YOUR ASSIGNMENT: Return all lines below containing the word "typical".
+++
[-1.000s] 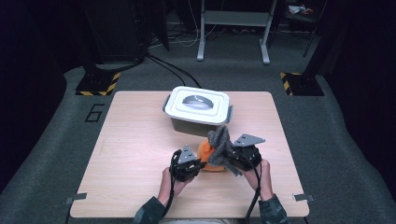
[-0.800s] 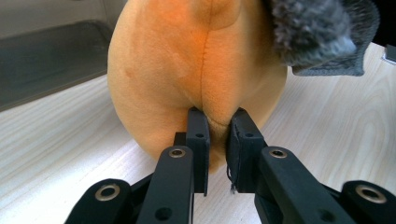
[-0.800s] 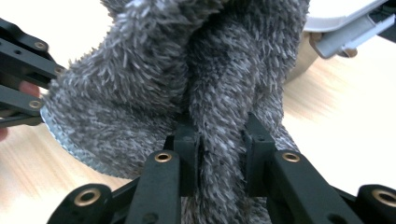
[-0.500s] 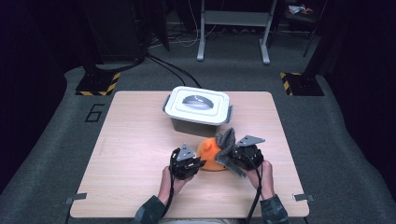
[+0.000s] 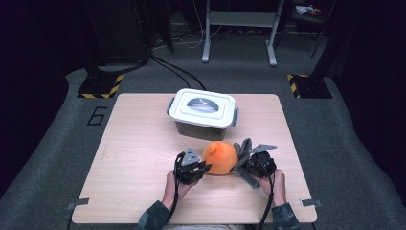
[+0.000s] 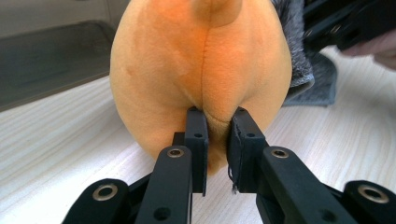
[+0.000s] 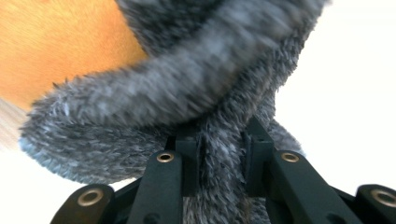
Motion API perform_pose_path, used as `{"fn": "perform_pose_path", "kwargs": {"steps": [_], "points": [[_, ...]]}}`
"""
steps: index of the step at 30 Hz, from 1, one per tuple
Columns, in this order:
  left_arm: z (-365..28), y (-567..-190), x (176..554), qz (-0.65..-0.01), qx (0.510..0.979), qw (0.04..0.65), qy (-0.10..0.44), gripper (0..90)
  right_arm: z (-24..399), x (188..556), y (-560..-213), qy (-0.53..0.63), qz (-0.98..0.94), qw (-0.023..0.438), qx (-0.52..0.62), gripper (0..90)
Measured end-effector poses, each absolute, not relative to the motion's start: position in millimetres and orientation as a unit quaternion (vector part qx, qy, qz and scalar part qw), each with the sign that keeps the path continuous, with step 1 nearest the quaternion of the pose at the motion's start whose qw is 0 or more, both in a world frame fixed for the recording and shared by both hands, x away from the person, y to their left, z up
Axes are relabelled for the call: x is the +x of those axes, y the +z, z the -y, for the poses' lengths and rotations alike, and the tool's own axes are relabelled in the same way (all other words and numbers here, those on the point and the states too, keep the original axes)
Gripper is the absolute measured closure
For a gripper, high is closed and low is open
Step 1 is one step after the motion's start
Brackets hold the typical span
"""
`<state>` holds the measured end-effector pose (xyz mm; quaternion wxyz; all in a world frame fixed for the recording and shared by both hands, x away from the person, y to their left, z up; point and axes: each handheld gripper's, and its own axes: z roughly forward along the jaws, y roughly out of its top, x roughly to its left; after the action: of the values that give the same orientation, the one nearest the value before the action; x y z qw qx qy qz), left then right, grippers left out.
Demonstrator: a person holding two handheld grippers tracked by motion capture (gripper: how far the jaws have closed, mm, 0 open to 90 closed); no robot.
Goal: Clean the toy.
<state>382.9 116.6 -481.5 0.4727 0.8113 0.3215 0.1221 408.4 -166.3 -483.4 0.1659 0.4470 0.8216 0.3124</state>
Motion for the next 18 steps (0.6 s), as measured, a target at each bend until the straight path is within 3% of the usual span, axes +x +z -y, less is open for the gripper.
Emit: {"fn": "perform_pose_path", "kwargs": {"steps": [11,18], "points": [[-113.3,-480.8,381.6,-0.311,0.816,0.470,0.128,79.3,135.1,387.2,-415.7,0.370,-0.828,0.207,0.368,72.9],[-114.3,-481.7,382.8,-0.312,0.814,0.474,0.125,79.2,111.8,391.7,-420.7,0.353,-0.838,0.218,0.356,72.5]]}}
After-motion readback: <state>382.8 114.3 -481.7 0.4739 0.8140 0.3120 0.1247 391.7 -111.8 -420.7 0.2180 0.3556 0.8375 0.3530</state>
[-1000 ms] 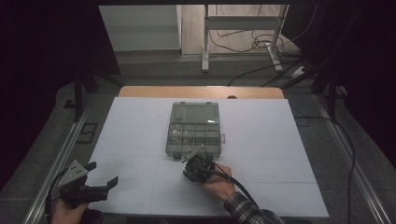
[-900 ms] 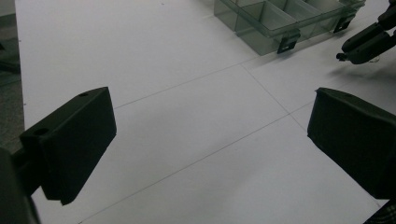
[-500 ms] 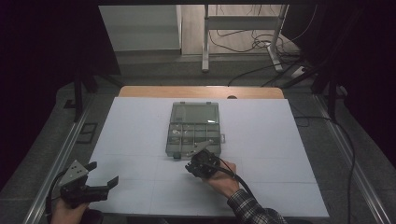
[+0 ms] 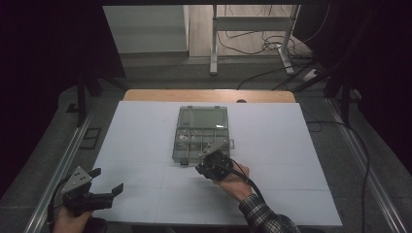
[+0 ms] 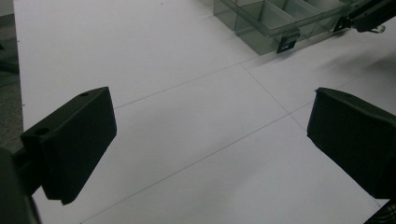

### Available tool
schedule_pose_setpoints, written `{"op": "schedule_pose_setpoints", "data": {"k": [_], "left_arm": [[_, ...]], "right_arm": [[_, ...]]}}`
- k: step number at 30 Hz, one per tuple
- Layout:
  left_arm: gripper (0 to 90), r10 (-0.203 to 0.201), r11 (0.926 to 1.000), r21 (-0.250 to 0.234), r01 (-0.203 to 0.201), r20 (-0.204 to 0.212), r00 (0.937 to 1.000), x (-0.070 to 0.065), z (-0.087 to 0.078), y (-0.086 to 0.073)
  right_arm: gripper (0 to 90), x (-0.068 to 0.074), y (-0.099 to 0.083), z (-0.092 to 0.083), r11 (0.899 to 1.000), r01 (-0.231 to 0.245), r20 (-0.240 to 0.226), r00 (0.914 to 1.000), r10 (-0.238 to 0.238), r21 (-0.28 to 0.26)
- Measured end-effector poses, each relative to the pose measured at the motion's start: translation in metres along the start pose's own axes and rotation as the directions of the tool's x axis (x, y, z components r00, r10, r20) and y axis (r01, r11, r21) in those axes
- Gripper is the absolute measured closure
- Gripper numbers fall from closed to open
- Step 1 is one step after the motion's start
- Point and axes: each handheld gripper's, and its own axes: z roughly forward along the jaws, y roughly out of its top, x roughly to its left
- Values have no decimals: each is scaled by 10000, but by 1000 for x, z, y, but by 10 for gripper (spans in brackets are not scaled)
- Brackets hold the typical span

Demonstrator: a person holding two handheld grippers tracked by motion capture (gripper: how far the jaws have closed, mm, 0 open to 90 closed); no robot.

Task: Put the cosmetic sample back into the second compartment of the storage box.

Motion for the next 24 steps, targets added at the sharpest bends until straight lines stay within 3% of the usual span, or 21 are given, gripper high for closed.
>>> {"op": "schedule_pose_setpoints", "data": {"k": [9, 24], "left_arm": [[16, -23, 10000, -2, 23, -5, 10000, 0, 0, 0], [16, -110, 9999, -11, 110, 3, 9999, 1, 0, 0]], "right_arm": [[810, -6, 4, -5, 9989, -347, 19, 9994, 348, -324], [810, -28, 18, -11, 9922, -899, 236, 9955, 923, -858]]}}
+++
RESULT:
Brackets hold the typical span
- Brackets hold the typical span

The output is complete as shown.